Réalisateur de J’adore Huckabees et de l’excellent Fighter, David O. Russell s’essaye au quirky movie : la comédie romantique entre deux êtres dépressifs et un peu bizarres qui décident de partager une bulle à deux. L’exercice est redoutable, tant il a l’habitude de charrier son pesant de chansons pop sucrées et de cimetières d’animaux domestiques – cf. Juno, Garden State et consorts, mais aussi l’exercice plus radical et à peine supportable du dernier Gus Van Sant, Restless. Dès ses premiers plans, Happiness Therapy se lance à corps perdu dans cette romance entre deux êtres pas comme les autres et ballotés par la vie. Tout est là, à sa place : le petit jogging du retour à la vie, l’image désaturée, la pop-berceuse, le couple d’amis normaux. Ne manque plus que l’ami invisible et des nuages en forme d’animaux.

Mais Happiness Therapy gagne en aplomb à force d’avancer, et finit par ne plus être si déchiffrable que ça : sous ses atours de petit cupcake tout périmé, le film se révèle être une sorte de version moins radicale de J’adore Huckabees. La recette est la même : une morale du self-improvment un peu bourrine où le monde se partage entre les pessimistes et les optimistes, ici coulée dans le moule de l’amourette en sweat-shirt. Dans Huckabees, cela donnait la très belle idée du détective existentiel, sorte d’entité brute extirpée des entrailles du feel good movie et porté à hauteur de personnage conceptuel. Si dans Huckabees tout le squelette conceptuel donnait le sentiment d’affleurer à la surface, c’est le procédé inverse qui guide Happiness Therapy. Tout replonge, emprunte la forme la plus lisible, la plus conventionnelle. Ce qui s’atténue sans se perdre, c’est l’impétuosité de  la  mise en scène d’O’Russell, par moment très appuyée, à la façon d’un clippeur qui se mettrait au cinéma. Huckabees donnait l’impression d’être le résultat d’un brainstorming filmé par Spike Jonze, une sorte de cathédrale scénaristique qui finissait par s’effondrer sur elle-même. Ce qui manquait, c’est quelque chose pour faire la jointure entre deux bonnes idées.
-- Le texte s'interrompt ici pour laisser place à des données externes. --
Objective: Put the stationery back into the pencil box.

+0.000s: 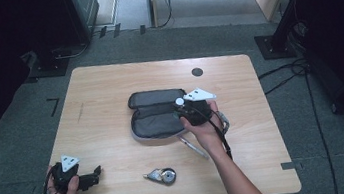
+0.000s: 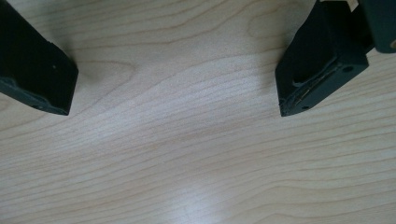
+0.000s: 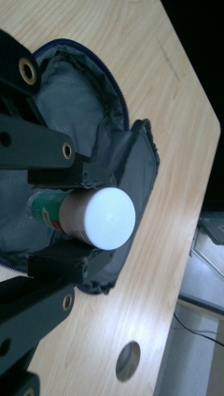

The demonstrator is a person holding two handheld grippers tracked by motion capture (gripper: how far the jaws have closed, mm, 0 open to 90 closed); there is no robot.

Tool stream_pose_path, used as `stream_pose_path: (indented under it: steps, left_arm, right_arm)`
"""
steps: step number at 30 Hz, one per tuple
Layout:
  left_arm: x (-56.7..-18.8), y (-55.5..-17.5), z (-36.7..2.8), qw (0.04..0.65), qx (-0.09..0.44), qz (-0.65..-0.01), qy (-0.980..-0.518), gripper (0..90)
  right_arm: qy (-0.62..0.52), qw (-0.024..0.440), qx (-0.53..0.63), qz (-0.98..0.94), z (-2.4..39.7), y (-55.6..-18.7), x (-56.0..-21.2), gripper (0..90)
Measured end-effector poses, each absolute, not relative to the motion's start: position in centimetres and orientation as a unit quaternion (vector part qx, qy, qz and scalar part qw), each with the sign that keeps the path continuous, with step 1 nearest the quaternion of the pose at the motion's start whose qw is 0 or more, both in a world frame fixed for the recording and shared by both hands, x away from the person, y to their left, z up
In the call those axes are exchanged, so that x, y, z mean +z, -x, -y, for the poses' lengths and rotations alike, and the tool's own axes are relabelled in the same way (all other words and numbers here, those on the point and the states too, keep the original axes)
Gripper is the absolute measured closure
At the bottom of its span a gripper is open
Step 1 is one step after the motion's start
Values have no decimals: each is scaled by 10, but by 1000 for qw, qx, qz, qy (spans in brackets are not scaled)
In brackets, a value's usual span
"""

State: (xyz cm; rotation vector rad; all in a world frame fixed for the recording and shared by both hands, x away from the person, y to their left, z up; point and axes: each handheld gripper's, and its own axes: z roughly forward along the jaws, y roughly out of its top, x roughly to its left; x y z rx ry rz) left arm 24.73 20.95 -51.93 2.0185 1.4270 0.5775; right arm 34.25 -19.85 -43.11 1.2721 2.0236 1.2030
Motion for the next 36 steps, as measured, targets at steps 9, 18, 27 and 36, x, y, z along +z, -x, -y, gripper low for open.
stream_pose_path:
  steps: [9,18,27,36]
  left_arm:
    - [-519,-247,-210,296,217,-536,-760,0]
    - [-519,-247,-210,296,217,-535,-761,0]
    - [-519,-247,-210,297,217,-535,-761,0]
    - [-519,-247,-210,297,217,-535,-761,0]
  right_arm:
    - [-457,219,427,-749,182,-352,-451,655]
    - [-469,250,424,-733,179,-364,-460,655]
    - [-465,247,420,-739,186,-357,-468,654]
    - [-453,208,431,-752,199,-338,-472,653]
A l’inverse, dans Happiness Therapy, ce volontarisme de clippeur réhausse complètement le film, parce qu’il prend place dans un canevas ultra-conventionnel qu’il finit par apprivoiser. Le film trouble justement par cette alternance entre ce qu’on a l’habitude de voir et ce qu’on n’avait encore jamais vu, par quelques scènes malades et informes, purement gratuites, comme ces répétitions de danse jouées à l’ombre d’un extrait de Singing in the rain. La pente clipesque d’O. Russell porte ainsi à elle seule la réussite de la dernière partie du film, transformant les tics en solutions, dénouant et libérant la mise en scène par d’amples travelling qui pénètrent une série de lieux et de nappes musicales. La grande justesse de cette deuxième partie réside aussi dans le souci très méticuleux de n’offrir à ses anti-héros que ce que la vraisemblance nous permet de leur accorder. C’est par exemple cette très belle scène de danse, étrangement filmée comme depuis le point de vue d’un troisième corps. Le score des deux partenaires fait l’objet d’un pari, et quand le score tombe il est passable quoique suffisant pour gagner le pari, mais la salle ne comprend pas les cris de joie qui viennent sacrer un score aussi nul. En une scène, l’idée de deux réalités distinctes. L’une qui note sur dix, l’autre qui se suffit de la moyenne : le quirky movie. C’est par sa façon de suggérer à plusieurs reprises cette réussite et ce bonheur à la mesure de ces personnages, d’être plus conséquent qu’aucune autre avec l’idée de romance malade, que David O. Russell précise son geste, relance les dés, détourne les règles d’un genre qui semblait aussi condamné qu’un album de reprises au ukulélé.